The Red Plastic Table

The Red Plastic Table December 9, 2013

Lil D and how he first sat at the red table

The small plastic red table and two red chairs was the first purchase we made after Lil D was diagnosed with PDD-NOS (otherwise known as autism spectrum disorder) in 2003. Back then it was all a swirl of terminology, research and advice thrown at me while I stumbled around in a fog, head drowning in the torrent of what was to come.

I had been swimming in deep and dark waters alone with Lil D and the knowledge of his autism for a year before that. And now everyone was thrown into the water with us – his dad, his baby sister and his grandparents. And the life preservers seemed so far off into the distance.

You need to ask the state of New York to provide 30-plus hours of ABA, our diagnosing behavioral pediatrician told us. Your son needs intensive speech and occupational therapy. You need to get that set up for him. You should set up an after-school program for him. He needs to learn to work at a table. He has to learn to mimic speech. He needs to pattern sounds. Start with ABA before anything else. Your best time to make progress and help him is these next few years when he is young.

Wait, wait, wait. What?

I came home, nursed the baby, and decided on three concrete things I could do: Get Lil D into the best school possible for children with autism, hire a speech therapist and buy a kids’ table and chair set so that he would have a place to do his therapy, whatever that may be, at home.
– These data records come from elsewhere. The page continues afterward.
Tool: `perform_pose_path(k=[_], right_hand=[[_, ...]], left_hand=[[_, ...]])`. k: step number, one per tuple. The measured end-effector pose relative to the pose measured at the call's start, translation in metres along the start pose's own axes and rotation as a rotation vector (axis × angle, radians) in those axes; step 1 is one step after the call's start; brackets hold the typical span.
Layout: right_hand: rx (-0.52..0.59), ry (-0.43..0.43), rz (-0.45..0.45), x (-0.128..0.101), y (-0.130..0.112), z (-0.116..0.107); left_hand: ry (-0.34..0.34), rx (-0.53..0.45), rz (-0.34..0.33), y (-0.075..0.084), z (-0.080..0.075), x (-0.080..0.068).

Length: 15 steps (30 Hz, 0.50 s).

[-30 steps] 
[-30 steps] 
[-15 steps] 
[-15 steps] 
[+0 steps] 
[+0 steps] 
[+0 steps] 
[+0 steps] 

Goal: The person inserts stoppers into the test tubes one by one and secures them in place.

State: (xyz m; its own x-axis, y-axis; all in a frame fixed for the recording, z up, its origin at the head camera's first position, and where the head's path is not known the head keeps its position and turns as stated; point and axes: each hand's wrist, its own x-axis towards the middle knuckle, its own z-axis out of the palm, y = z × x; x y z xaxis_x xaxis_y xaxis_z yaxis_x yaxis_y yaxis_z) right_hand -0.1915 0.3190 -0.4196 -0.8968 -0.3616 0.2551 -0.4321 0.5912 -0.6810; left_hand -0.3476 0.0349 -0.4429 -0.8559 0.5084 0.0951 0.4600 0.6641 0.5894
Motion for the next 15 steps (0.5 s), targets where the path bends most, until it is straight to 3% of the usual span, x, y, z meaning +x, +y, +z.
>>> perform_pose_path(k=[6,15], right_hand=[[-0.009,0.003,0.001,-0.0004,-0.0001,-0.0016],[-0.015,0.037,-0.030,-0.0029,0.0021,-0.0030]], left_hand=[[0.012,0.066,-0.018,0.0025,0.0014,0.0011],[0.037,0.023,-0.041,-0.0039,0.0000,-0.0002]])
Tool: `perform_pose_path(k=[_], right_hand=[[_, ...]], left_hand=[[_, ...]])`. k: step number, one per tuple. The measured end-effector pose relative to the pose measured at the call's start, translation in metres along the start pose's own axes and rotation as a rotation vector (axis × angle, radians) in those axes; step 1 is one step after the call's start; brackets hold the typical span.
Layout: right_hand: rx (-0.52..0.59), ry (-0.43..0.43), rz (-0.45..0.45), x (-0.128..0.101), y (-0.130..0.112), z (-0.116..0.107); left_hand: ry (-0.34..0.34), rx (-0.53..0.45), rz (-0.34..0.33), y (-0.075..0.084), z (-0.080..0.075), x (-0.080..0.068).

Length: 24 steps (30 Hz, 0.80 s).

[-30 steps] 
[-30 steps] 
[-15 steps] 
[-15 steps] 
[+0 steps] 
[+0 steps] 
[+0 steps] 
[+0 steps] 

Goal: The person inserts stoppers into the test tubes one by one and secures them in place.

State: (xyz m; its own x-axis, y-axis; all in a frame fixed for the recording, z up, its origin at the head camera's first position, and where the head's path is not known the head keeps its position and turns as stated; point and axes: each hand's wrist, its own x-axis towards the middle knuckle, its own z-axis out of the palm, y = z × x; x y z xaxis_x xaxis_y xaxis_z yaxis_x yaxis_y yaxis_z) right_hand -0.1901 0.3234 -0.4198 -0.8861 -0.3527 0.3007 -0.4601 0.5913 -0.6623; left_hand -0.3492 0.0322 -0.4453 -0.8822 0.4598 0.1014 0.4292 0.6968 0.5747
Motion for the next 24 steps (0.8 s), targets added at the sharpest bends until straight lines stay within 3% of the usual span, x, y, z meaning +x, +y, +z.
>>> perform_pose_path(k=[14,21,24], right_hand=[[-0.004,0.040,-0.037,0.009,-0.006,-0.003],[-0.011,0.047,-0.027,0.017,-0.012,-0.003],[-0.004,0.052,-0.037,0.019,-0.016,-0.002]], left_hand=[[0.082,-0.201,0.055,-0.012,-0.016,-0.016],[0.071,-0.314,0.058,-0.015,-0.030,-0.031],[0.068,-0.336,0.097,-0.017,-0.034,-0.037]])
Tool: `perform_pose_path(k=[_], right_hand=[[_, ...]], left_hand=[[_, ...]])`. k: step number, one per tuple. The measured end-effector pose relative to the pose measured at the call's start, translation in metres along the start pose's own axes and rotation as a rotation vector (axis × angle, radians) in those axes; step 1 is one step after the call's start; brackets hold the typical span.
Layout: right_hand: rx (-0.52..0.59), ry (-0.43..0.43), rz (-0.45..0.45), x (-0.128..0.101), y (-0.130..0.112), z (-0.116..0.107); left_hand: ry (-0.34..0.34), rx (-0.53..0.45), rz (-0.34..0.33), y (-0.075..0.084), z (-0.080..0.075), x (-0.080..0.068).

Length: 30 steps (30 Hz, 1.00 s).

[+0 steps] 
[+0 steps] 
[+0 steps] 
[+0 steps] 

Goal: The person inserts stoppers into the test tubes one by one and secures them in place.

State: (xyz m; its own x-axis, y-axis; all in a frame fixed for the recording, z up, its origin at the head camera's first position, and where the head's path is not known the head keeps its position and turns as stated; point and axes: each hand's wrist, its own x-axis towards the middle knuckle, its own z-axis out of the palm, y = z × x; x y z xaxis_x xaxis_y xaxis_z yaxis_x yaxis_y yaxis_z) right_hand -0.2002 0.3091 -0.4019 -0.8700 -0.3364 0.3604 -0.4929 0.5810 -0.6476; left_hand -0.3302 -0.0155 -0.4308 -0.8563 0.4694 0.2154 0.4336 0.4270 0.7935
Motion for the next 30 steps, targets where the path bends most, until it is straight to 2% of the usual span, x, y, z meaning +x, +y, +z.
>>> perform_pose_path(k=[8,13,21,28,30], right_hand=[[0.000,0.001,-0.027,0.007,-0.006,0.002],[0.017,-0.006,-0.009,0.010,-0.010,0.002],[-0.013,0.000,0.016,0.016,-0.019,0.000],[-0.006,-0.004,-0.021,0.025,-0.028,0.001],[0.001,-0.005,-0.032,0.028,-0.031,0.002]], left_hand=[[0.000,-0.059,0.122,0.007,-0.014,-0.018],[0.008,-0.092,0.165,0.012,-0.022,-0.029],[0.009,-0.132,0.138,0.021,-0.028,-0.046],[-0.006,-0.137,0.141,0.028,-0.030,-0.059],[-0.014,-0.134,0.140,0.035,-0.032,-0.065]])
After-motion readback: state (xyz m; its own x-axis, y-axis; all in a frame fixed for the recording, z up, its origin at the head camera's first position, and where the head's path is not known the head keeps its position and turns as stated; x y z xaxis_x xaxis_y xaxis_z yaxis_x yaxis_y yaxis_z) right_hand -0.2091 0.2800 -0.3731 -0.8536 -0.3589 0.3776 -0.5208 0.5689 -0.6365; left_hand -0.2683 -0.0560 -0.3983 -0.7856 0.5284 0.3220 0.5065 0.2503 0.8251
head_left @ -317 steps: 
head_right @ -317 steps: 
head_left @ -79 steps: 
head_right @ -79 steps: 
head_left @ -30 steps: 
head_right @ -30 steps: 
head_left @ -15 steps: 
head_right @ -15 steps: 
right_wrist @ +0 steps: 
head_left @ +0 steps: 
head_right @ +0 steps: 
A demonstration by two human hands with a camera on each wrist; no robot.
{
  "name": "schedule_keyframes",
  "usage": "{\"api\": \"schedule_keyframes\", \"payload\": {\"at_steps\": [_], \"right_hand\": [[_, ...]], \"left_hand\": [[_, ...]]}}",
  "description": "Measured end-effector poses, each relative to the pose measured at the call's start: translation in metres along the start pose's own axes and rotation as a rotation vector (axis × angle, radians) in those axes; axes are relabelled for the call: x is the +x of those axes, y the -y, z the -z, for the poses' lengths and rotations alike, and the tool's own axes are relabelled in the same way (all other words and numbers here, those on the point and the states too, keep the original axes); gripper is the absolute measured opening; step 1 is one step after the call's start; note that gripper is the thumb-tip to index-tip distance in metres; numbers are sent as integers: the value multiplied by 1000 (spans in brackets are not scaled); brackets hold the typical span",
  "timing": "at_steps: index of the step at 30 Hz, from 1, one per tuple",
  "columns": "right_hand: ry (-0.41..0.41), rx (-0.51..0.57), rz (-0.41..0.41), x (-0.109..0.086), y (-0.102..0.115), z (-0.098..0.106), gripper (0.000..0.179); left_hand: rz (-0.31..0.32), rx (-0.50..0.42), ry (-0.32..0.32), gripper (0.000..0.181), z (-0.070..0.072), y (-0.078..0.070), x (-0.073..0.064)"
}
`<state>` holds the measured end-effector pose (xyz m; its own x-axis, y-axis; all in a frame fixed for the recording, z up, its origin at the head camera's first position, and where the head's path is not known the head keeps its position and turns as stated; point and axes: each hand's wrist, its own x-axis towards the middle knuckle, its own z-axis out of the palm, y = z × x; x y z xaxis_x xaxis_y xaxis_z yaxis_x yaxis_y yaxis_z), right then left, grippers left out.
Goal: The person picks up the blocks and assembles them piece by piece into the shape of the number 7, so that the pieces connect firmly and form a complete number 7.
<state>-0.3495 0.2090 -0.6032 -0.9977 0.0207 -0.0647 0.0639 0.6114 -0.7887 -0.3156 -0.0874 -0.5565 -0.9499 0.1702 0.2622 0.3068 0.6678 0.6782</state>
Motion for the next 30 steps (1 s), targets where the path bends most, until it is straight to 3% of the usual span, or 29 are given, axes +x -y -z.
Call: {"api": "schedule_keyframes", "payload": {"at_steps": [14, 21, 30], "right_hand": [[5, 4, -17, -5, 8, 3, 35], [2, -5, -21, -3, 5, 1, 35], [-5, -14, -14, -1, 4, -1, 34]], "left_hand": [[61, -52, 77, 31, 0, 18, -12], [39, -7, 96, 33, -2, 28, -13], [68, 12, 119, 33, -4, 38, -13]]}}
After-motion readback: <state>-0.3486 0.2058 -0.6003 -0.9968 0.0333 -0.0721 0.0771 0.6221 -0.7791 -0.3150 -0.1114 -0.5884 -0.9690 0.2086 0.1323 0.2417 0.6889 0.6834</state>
I didn’t know how this therapy would work. I didn’t know if it would help him. I didn’t know what Applied Behavior Analysis was. I didn’t know what schools were available to us in New York City. I didn’t know who the good speech therapists were. I didn’t know how the heck we’d be able to afford this when my husband was doing his medical fellowship and we were living paycheck to paycheck in a one-bedroom-apartment. I didn’t know how I would bear sending my three-year-old nonverbal-lost-in-his-autism-world son to a school into the care of somebody else other than me. I didn’t know how any of this was going to work.

I didn’t know jack squat.

But I knew how to buy a kids’ table and chair set. That, I could do.

Lil D spent countless hours at that red plastic table with speech therapists, home therapists, his sister and me. He learned to eat at that table before we transitioned him to the “big” dining table. (God, how many hours I spent sitting with him, his chair strategically placed backed into a corner so he couldn’t bolt away.) His sister and he sat at that table together while a therapist worked at games they could play together.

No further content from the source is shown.